- **PROBLEM DETAILS**: What should come back is the data below, word for word, minus any picture.
_ _ _ _ _
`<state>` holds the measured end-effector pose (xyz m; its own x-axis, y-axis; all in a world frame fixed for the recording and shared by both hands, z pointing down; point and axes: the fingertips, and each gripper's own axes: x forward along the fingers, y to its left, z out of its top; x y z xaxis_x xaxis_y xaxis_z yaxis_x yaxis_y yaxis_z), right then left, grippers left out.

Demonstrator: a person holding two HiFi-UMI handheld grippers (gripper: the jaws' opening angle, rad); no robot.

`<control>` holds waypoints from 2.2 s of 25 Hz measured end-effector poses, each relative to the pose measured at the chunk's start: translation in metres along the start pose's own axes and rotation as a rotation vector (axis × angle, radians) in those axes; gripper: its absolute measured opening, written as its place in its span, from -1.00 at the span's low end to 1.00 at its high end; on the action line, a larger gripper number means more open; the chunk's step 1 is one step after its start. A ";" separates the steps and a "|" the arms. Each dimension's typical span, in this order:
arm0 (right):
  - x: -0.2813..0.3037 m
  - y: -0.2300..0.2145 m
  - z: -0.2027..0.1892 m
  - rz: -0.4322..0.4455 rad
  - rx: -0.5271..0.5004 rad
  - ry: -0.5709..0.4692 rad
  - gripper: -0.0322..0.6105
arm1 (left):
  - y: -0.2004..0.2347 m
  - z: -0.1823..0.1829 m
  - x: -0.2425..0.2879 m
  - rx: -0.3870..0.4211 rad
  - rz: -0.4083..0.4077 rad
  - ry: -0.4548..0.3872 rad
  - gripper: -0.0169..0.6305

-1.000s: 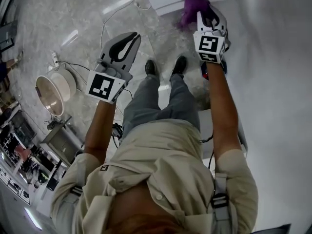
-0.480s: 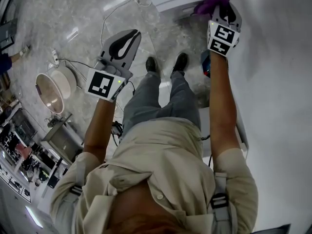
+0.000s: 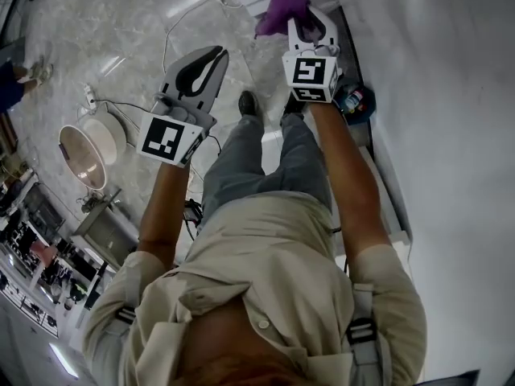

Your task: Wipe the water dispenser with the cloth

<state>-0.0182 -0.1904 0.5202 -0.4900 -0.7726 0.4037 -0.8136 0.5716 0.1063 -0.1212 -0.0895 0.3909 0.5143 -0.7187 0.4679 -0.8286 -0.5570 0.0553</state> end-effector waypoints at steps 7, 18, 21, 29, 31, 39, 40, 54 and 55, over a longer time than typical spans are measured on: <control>0.005 0.016 -0.007 0.085 -0.112 0.004 -0.60 | 0.000 0.006 0.009 -0.009 0.004 -0.018 -0.82; 0.019 -0.097 -0.063 -0.102 -0.059 0.139 -0.60 | -0.002 -0.004 0.020 0.004 -0.013 0.025 -0.82; 0.017 -0.141 -0.071 -0.201 0.051 0.161 -0.60 | -0.004 -0.004 0.023 0.005 -0.019 0.034 -0.82; 0.010 -0.132 -0.078 -0.227 0.152 0.163 -0.61 | -0.012 -0.009 0.029 0.002 -0.041 0.048 -0.82; 0.010 -0.113 -0.082 -0.205 0.173 0.163 -0.61 | -0.014 -0.012 0.030 0.006 -0.045 0.050 -0.82; 0.012 -0.008 -0.078 0.007 0.172 0.169 -0.61 | -0.027 0.000 0.041 0.015 -0.055 0.026 -0.82; 0.010 0.002 -0.077 0.029 0.172 0.170 -0.61 | -0.028 0.000 0.042 0.017 -0.057 0.031 -0.82; 0.024 0.031 -0.095 0.158 -0.013 0.164 -0.61 | -0.019 -0.012 0.048 -0.014 -0.045 -0.003 -0.82; 0.027 0.027 -0.100 0.155 -0.024 0.172 -0.61 | -0.018 -0.014 0.049 -0.016 -0.042 0.001 -0.82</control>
<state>-0.0222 -0.1676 0.6248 -0.5466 -0.6177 0.5654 -0.7242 0.6877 0.0512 -0.0846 -0.1085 0.4254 0.5488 -0.6943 0.4656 -0.8096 -0.5802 0.0892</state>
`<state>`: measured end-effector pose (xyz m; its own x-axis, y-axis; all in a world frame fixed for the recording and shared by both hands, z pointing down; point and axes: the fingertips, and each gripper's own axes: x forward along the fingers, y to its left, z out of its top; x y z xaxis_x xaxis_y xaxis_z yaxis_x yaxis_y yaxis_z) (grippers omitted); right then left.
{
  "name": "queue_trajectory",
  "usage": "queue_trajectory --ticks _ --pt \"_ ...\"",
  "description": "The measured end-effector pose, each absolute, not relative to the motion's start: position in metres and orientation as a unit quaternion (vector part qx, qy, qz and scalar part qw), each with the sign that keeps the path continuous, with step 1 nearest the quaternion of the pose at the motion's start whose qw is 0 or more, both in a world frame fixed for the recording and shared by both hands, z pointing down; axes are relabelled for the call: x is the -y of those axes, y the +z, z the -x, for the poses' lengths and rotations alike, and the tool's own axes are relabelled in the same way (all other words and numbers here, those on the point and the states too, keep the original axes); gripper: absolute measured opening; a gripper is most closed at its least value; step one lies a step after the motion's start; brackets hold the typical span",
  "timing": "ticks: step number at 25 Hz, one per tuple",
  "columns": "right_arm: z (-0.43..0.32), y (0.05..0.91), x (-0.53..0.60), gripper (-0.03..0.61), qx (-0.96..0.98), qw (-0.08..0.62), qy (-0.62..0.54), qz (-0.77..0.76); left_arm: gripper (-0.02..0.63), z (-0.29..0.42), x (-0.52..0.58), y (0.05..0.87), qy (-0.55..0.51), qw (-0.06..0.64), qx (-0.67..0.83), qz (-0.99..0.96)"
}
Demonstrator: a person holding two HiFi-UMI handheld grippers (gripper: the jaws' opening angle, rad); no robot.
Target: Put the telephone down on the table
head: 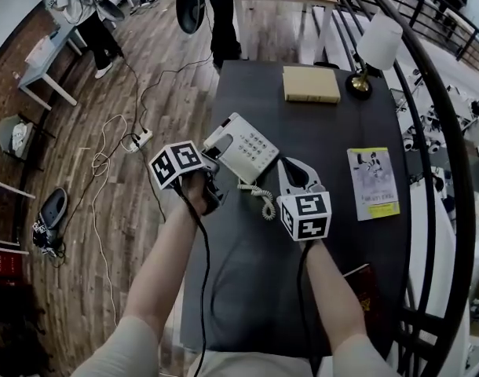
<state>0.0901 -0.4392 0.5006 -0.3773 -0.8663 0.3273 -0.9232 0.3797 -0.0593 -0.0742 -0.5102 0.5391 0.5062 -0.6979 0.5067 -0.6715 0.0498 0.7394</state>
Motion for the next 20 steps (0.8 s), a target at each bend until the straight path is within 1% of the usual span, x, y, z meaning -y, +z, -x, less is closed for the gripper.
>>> queue_trajectory --ticks 3,7,12,16,20 --pt "-0.091 0.463 0.424 0.002 0.823 0.106 0.095 -0.550 0.518 0.075 0.493 0.485 -0.001 0.447 0.512 -0.733" --pt "-0.090 0.414 0.397 0.003 0.828 0.078 0.082 -0.550 0.518 0.079 0.463 0.411 0.013 0.323 0.538 -0.778" --pt "-0.076 0.348 0.351 0.003 0.842 0.055 0.032 -0.535 0.515 0.073 0.413 0.322 0.024 0.182 0.541 -0.821" --pt "-0.067 0.304 0.313 0.003 0.850 0.042 -0.005 -0.525 0.514 0.074 0.370 0.264 0.019 0.090 0.544 -0.834" --pt "-0.066 0.267 0.276 0.003 0.852 0.022 -0.033 -0.522 0.514 0.076 0.326 0.217 0.006 0.018 0.535 -0.845"
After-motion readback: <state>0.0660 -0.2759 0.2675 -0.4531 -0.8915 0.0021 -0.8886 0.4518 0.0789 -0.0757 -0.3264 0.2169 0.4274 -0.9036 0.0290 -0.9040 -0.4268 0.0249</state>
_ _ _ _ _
- **SOLUTION BELOW**:
`<state>` holds the measured end-effector pose (xyz m; its own x-axis, y-axis; all in a world frame fixed for the recording and shared by both hands, z pointing down; point and axes: the fingertips, and each gripper's own axes: x forward along the fingers, y to its left, z out of its top; x y z xaxis_x xaxis_y xaxis_z yaxis_x yaxis_y yaxis_z), right then left, grippers left out.

Demonstrator: a person holding two HiFi-UMI handheld grippers (gripper: the jaws' opening angle, rad); no robot.

`<control>` holds waypoints from 2.2 s of 25 Hz measured end-effector poses, each relative to the pose measured at the chunk's start: translation in metres along the start pose's own axes and rotation as a rotation vector (axis × angle, radians) in those axes; gripper: its absolute measured opening, written as its place in its span, from -1.00 at the span's low end to 1.00 at its high end; on the action line, a larger gripper number means more open; the chunk's step 1 is one step after its start. A ";" separates the steps and a "|" the arms. Each dimension's typical span, in this order:
arm0 (right):
  - x: -0.2813..0.3037 m
  - y: -0.2300..0.2145 m
  - z: -0.2027..0.1892 m
  - rz: -0.4322..0.4455 rad
  - rx: -0.5271..0.5004 rad
  - ry: -0.5709..0.4692 rad
  - gripper: -0.0322..0.6105
arm1 (left):
  - y: -0.2004..0.2347 m
  - z: -0.1823..0.1829 m
  - x: -0.2425..0.2879 m
  - rx: -0.3870..0.4211 rad
  - rz: -0.4083..0.4077 rad
  - ry: -0.4548..0.3872 rad
  - gripper: -0.0169..0.6305

-1.000s: 
-0.480s: 
+0.000s: 

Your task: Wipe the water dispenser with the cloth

<state>-0.0182 -0.1904 0.5202 -0.4900 -0.7726 0.4037 -0.8136 0.5716 0.1063 -0.1212 -0.0895 0.3909 0.5143 -0.7187 0.4679 -0.8286 -0.5570 0.0553</state> end-effector waypoints at steps 7, 18, 21, 29, 31, 39, 40, 54 and 55, over a longer time than typical spans are measured on: <control>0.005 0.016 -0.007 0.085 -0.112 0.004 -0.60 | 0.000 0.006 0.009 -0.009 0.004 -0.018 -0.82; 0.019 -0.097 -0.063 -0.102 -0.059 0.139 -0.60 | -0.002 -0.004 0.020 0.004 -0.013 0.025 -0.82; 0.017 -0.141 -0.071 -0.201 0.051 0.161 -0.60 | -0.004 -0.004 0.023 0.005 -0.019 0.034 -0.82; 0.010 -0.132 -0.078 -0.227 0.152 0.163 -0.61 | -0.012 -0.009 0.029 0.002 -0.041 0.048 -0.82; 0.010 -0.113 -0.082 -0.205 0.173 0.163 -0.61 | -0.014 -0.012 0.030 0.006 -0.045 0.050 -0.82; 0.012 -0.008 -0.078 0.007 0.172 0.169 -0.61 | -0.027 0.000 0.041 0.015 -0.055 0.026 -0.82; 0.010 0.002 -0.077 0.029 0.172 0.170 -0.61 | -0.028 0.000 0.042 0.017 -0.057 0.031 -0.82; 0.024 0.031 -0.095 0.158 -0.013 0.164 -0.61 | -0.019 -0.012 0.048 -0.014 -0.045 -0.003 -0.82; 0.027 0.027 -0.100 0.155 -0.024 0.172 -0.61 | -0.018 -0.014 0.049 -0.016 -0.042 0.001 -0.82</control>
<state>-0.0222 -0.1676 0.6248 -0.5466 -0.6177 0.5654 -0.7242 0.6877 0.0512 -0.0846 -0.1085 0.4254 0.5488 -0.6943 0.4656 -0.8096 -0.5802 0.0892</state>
`<state>`: measured end-effector pose (xyz m; its own x-axis, y-axis; all in a world frame fixed for the recording and shared by both hands, z pointing down; point and axes: the fingertips, and each gripper's own axes: x forward along the fingers, y to its left, z out of its top; x y z xaxis_x xaxis_y xaxis_z yaxis_x yaxis_y yaxis_z) (grippers omitted); right then left.
{
  "name": "queue_trajectory",
  "usage": "queue_trajectory --ticks _ --pt \"_ ...\"",
  "description": "The measured end-effector pose, each absolute, not relative to the motion's start: position in metres and orientation as a unit quaternion (vector part qx, qy, qz and scalar part qw), each with the sign that keeps the path continuous, with step 1 nearest the quaternion of the pose at the motion's start whose qw is 0 or more, both in a world frame fixed for the recording and shared by both hands, z pointing down; axes are relabelled for the call: x is the -y of those axes, y the +z, z the -x, for the poses' lengths and rotations alike, and the tool's own axes are relabelled in the same way (all other words and numbers here, those on the point and the states too, keep the original axes); gripper: absolute measured opening; a gripper is most closed at its least value; step one lies a step after the motion's start; brackets hold the typical span",
  "timing": "ticks: step number at 25 Hz, one per tuple",
  "columns": "right_arm: z (-0.43..0.32), y (0.05..0.91), x (-0.53..0.60), gripper (-0.03..0.61), qx (-0.96..0.98), qw (-0.08..0.62), qy (-0.62..0.54), qz (-0.77..0.76); left_arm: gripper (-0.02..0.63), z (-0.29..0.42), x (-0.52..0.58), y (0.05..0.87), qy (-0.55..0.51), qw (-0.06..0.64), qx (-0.67..0.83), qz (-0.99..0.96)"
}
Demonstrator: a person holding two HiFi-UMI handheld grippers (gripper: the jaws' opening angle, rad); no robot.
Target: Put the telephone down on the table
head: 
<state>0.0901 -0.4392 0.5006 -0.3773 -0.8663 0.3273 -0.9232 0.3797 -0.0593 -0.0742 -0.5102 0.5391 0.5062 -0.6979 0.5067 -0.6715 0.0498 0.7394</state>
Motion for the next 20 steps (0.8 s), a target at each bend until the straight path is within 1% of the usual span, x, y, z meaning -y, +z, -x, less is closed for the gripper.
>>> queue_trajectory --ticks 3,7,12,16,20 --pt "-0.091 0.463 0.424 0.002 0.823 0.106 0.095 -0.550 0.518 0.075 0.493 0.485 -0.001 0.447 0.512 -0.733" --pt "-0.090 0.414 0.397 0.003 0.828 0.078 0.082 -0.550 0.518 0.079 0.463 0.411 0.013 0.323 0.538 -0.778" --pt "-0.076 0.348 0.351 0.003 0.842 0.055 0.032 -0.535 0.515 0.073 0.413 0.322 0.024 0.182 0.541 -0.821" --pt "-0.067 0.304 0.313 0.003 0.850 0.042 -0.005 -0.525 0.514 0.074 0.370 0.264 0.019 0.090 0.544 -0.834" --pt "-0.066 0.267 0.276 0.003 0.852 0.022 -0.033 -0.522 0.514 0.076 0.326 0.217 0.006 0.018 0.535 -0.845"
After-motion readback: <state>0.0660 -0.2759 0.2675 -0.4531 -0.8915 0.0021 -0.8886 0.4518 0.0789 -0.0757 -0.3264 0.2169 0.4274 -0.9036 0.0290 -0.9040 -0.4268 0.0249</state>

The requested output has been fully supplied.